= Required work =
As the lines appear below, please set them down exactly, starting at the first and finishing with the one containing "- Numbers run".

= Data excerpts =
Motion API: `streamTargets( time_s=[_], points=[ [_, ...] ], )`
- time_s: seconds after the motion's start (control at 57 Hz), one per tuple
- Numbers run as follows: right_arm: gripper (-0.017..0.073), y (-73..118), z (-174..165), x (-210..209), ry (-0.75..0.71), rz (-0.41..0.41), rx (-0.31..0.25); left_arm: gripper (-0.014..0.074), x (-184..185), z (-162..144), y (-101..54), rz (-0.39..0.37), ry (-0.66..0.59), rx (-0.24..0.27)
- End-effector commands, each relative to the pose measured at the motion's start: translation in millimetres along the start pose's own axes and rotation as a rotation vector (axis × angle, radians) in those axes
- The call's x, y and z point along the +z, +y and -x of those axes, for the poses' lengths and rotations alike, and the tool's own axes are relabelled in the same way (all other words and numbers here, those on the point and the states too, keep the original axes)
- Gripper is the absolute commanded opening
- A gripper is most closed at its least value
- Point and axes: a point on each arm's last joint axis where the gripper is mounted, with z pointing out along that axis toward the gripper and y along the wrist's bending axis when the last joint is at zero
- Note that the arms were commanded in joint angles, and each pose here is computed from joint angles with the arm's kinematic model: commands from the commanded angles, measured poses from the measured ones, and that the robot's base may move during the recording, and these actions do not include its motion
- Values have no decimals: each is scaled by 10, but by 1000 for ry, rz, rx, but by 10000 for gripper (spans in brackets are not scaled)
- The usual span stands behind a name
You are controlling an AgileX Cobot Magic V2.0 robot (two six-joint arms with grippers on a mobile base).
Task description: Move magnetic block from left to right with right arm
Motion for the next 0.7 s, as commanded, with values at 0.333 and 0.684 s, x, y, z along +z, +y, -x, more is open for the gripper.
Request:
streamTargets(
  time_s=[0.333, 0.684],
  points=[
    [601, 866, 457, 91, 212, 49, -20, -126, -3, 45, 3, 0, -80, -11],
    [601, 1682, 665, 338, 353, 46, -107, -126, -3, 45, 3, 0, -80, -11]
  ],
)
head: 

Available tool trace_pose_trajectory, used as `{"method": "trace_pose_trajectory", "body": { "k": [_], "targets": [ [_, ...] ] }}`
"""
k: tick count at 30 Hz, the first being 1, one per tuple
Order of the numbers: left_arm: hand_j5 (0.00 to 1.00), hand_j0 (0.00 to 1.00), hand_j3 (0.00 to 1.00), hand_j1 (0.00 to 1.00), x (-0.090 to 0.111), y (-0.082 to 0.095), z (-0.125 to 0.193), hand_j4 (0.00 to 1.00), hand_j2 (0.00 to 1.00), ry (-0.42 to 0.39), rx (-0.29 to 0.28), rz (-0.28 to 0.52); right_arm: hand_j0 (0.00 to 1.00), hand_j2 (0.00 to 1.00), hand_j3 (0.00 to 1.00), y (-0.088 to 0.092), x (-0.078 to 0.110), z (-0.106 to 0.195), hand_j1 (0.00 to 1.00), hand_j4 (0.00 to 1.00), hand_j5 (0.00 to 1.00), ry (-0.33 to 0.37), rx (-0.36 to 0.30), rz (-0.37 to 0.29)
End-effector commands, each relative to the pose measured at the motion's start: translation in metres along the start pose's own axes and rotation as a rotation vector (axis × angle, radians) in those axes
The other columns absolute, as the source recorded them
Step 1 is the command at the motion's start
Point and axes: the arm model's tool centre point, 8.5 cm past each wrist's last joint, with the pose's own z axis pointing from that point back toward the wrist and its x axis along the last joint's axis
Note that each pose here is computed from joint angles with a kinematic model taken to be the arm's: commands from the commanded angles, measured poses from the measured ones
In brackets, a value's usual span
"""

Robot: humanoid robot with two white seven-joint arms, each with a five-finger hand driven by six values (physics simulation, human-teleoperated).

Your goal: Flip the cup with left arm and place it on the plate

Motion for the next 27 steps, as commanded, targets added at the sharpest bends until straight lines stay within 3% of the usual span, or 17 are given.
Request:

= Response =
Motion API: `streamTargets( time_s=[_], points=[ [_, ...] ], )`
- time_s: seconds after the motion's start (control at 57 Hz), one per tuple
- Numbers run as follows: right_arm: gripper (-0.017..0.073), y (-73..118), z (-174..165), x (-210..209), ry (-0.75..0.71), rz (-0.41..0.41), rx (-0.31..0.25); left_arm: gripper (-0.014..0.074), x (-184..185), z (-162..144), y (-101..54), rz (-0.39..0.37), ry (-0.66..0.59), rx (-0.24..0.27)

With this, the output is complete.